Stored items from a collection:
#####

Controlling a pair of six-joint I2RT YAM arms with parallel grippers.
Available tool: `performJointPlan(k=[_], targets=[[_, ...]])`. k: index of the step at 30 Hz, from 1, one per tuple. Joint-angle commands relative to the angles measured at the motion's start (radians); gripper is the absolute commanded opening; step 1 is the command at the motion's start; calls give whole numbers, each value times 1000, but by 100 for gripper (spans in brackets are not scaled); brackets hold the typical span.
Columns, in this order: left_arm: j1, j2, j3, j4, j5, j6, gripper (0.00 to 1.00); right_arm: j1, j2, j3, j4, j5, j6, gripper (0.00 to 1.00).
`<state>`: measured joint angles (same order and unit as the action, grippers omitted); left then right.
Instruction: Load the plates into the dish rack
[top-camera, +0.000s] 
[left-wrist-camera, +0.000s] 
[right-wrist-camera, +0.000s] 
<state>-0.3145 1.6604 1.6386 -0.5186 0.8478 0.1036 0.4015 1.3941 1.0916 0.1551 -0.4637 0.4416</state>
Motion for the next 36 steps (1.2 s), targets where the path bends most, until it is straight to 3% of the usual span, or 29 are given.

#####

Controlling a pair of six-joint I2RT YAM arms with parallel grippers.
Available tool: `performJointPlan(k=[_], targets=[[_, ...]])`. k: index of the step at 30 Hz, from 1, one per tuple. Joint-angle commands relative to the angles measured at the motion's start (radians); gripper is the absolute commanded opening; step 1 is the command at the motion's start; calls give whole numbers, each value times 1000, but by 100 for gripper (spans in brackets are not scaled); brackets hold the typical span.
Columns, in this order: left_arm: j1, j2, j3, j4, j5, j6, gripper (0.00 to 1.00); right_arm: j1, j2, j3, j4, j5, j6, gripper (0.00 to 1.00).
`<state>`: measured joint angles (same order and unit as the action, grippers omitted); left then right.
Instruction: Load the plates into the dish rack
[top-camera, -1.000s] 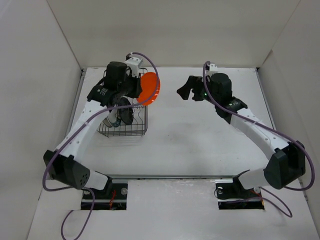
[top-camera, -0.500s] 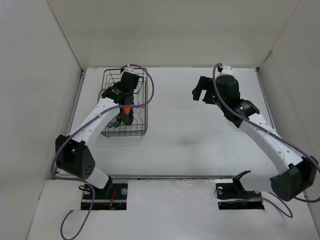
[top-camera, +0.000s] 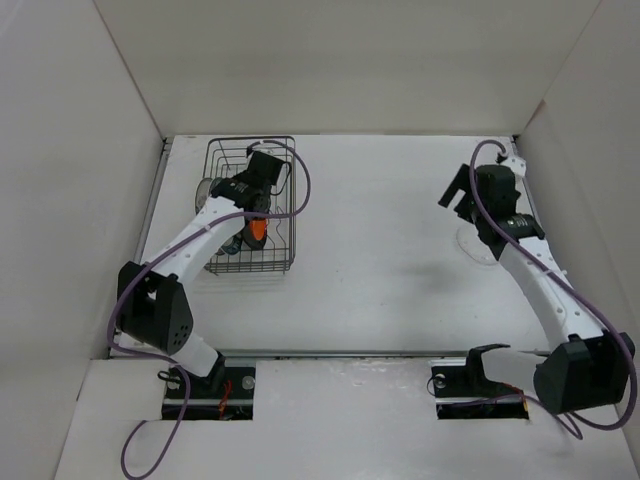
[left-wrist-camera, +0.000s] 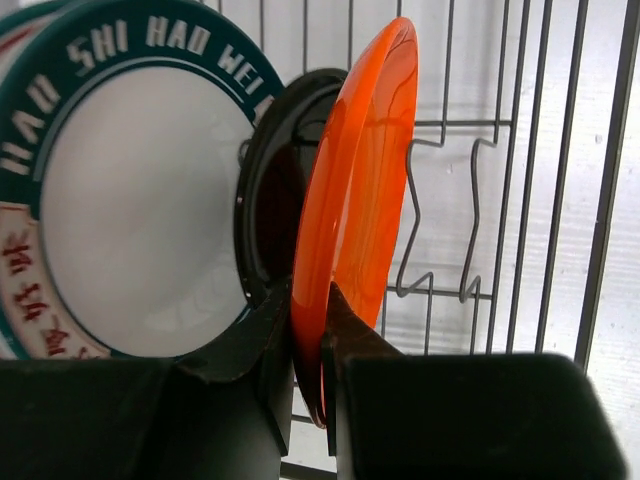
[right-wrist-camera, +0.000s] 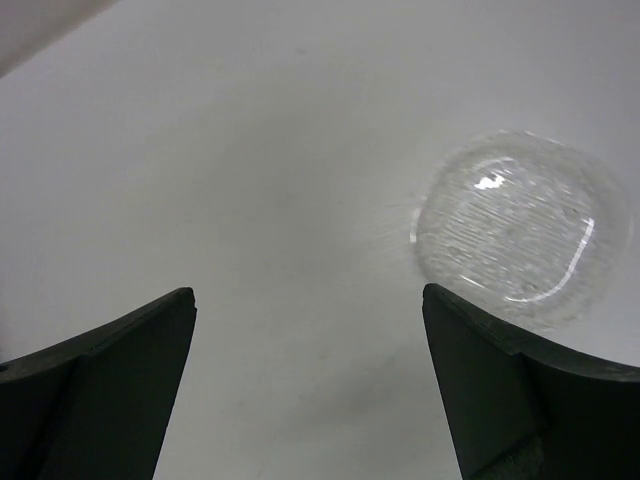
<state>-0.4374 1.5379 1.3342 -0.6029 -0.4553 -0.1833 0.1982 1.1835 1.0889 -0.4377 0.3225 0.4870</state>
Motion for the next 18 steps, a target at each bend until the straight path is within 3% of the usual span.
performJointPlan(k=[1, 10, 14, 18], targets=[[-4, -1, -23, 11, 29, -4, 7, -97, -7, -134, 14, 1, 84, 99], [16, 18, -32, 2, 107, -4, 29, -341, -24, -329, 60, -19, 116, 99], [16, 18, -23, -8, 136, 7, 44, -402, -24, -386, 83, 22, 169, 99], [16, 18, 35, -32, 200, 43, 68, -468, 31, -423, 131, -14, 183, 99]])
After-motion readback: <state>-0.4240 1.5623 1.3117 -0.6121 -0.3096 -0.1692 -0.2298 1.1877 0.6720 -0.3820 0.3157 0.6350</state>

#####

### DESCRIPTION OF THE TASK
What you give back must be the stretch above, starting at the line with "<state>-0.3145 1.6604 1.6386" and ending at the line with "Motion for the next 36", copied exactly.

### EXERCISE RESULT
<state>-0.3145 1.6604 1.6386 -0.5186 0.8478 0.1036 0.4015 1.3941 1.0916 0.1551 -0.4637 0.4416</state>
Motion for the next 36 steps (1.2 s), targets where the path bends most, until it is straight to 3% of the usual span, or 29 are given.

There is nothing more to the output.